> **EXERCISE DIRECTIONS**:
Without including any pictures, write out the listing below exactly.

> **EXERCISE DATA**:
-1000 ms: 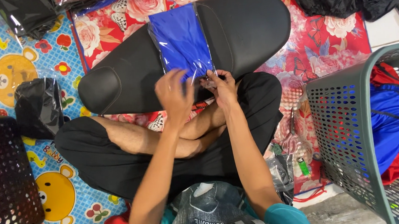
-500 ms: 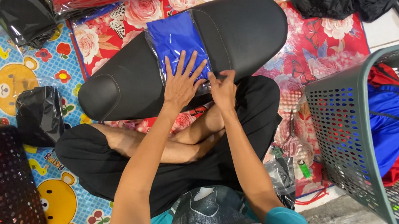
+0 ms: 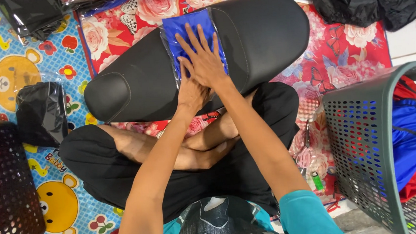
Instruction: The person places a folded blue garment into a clear plastic bag and seals it. They then take a blue drawstring bag, place it over a black seat cushion, and tie the drawstrings together to secure it.
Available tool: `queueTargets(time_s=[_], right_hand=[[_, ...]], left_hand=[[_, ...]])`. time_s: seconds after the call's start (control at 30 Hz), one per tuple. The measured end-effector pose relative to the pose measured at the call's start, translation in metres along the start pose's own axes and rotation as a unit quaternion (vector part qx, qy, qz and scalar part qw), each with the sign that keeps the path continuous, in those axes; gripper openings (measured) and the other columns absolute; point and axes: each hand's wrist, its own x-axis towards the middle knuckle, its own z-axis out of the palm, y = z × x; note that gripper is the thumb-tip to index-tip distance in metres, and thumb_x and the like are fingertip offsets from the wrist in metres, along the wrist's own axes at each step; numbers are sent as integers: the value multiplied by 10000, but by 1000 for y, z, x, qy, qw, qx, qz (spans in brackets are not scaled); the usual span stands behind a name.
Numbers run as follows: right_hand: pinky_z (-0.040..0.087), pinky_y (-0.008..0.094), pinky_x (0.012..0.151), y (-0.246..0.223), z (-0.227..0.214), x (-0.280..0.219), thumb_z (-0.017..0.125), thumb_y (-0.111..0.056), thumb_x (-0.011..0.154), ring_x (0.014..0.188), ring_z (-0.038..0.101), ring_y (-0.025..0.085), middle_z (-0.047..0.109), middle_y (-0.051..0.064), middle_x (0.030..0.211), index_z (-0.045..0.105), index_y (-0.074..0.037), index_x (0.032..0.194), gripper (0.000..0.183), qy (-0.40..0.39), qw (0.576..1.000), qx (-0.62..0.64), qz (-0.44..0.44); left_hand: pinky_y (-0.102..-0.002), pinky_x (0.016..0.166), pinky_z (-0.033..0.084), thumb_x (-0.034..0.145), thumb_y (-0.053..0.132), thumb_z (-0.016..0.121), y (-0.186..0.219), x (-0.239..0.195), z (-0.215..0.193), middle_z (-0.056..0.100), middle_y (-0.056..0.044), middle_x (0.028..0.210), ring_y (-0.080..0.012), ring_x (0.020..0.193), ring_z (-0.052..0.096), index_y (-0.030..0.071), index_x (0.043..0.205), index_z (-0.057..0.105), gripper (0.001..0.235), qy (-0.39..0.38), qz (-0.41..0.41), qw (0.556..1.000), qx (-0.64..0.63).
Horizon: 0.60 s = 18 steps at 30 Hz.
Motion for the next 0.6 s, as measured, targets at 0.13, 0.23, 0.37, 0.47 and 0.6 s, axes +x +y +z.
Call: queueTargets(time_s=[0.13,0.23,0.37,0.47,0.6], right_hand=[[17,673,1270,1,1,17,204,-629,1139,1614,-62,339,-59,21,1750,43,-342,1687,639,-70,997,29,13],[14,675,1264,2,9,22,215,-642,1129,1607,-68,336,-63,20,1742,72,-369,1682,633,-84,996,33,24],[21,675,1255,2,11,26,221,-646,1117,1597,-44,338,-31,5,1737,96,-395,1672,622,-118,992,11,31],[12,662,1251,1,8,29,209,-644,1096,1598,-12,342,0,-8,1737,114,-413,1657,614,-140,989,29,41],[121,681,1219,6,16,30,307,-654,1064,1559,188,397,232,51,1696,338,-383,1606,608,-56,996,62,23]], left_hand=[[-740,1198,105,1047,594,368,-3,1,-7,341,-100,1676,-377,1560,235,230,1654,281,713,8,-7,1000,-27],[-766,1172,128,1062,573,430,-4,1,-6,459,-155,1609,-397,1529,318,184,1630,376,690,68,-14,995,-78],[-771,1179,93,1080,567,381,-5,1,-8,333,-139,1686,-420,1567,186,262,1678,215,691,38,-10,996,-76],[-778,1173,69,1079,551,407,-6,1,-5,418,-129,1635,-418,1544,256,276,1662,272,658,50,-10,994,-96],[-789,1155,78,1072,545,428,-8,1,-11,436,-108,1635,-386,1558,234,340,1675,211,673,49,0,995,-89]])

> **THE ANSWER**:
-1000 ms: 
-500 ms: 
+0 ms: 
Instruction: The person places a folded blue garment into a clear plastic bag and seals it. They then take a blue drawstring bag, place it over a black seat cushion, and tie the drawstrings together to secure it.
Available tool: `queueTargets(time_s=[_], right_hand=[[_, ...]], left_hand=[[_, ...]])`. time_s: seconds after the call's start (control at 30 Hz), one per tuple. The measured end-effector pose relative to the pose measured at the call's start, translation in metres along the start pose's own axes and rotation as a unit quaternion (vector part qx, qy, qz and scalar part qw), each with the sign that keeps the path continuous, in those axes; gripper openings (measured) and the other columns absolute; point and axes: each hand's wrist, its own x-axis towards the middle knuckle, its own z-axis out of the palm, y = z × x; note that gripper is the thumb-tip to index-tip distance in metres, and thumb_x and the like are fingertip offsets from the wrist in metres, along the wrist's own axes at each step; numbers are sent as integers: the value multiplied by 10000, but by 1000 for y, z, x, qy, qw, qx, qz (spans in brackets are not scaled); the usual span stands behind a name.
Numbers run as follows: right_hand: pinky_z (-0.040..0.087), pinky_y (-0.008..0.094), pinky_x (0.012..0.151), y (-0.246..0.223), z (-0.227..0.214), x (-0.280..0.219), thumb_z (-0.017..0.125), thumb_y (-0.111..0.056), thumb_x (-0.011..0.154), ring_x (0.014..0.188), ring_z (-0.038..0.101), ring_y (-0.025..0.085), middle_z (-0.047..0.109), middle_y (-0.051..0.064), middle_x (0.030..0.211), index_z (-0.045..0.105), index_y (-0.074..0.037), index_x (0.032..0.194), gripper (0.000..0.183), qy (-0.40..0.39), qw (0.576..1.000), qx (-0.62..0.64), qz (-0.44..0.44); left_hand: pinky_y (-0.102..-0.002), pinky_x (0.016..0.166), pinky_z (-0.033..0.084), thumb_x (-0.034..0.145), thumb_y (-0.053..0.132), thumb_z (-0.016..0.121), y (-0.186..0.219), x (-0.239..0.195), z (-0.215..0.193), middle_z (-0.056..0.100), middle_y (-0.056..0.044), middle_x (0.028..0.210), ring_y (-0.080..0.012), ring_x (0.020..0.193), ring_z (-0.052..0.096), index_y (-0.030..0.071), index_x (0.043..0.205), index_z (-0.057..0.105), gripper (0.001..0.235), qy (-0.39..0.38), qz (-0.41..0.41), qw (0.556..1.000), qx (-0.64..0.63).
Horizon: 0.60 s = 18 steps at 30 Hz.
Motion for the next 0.6 s, as measured, targets at 0.13, 0.23, 0.37, 0.47 and 0.6 s, axes +x +y +z.
Call: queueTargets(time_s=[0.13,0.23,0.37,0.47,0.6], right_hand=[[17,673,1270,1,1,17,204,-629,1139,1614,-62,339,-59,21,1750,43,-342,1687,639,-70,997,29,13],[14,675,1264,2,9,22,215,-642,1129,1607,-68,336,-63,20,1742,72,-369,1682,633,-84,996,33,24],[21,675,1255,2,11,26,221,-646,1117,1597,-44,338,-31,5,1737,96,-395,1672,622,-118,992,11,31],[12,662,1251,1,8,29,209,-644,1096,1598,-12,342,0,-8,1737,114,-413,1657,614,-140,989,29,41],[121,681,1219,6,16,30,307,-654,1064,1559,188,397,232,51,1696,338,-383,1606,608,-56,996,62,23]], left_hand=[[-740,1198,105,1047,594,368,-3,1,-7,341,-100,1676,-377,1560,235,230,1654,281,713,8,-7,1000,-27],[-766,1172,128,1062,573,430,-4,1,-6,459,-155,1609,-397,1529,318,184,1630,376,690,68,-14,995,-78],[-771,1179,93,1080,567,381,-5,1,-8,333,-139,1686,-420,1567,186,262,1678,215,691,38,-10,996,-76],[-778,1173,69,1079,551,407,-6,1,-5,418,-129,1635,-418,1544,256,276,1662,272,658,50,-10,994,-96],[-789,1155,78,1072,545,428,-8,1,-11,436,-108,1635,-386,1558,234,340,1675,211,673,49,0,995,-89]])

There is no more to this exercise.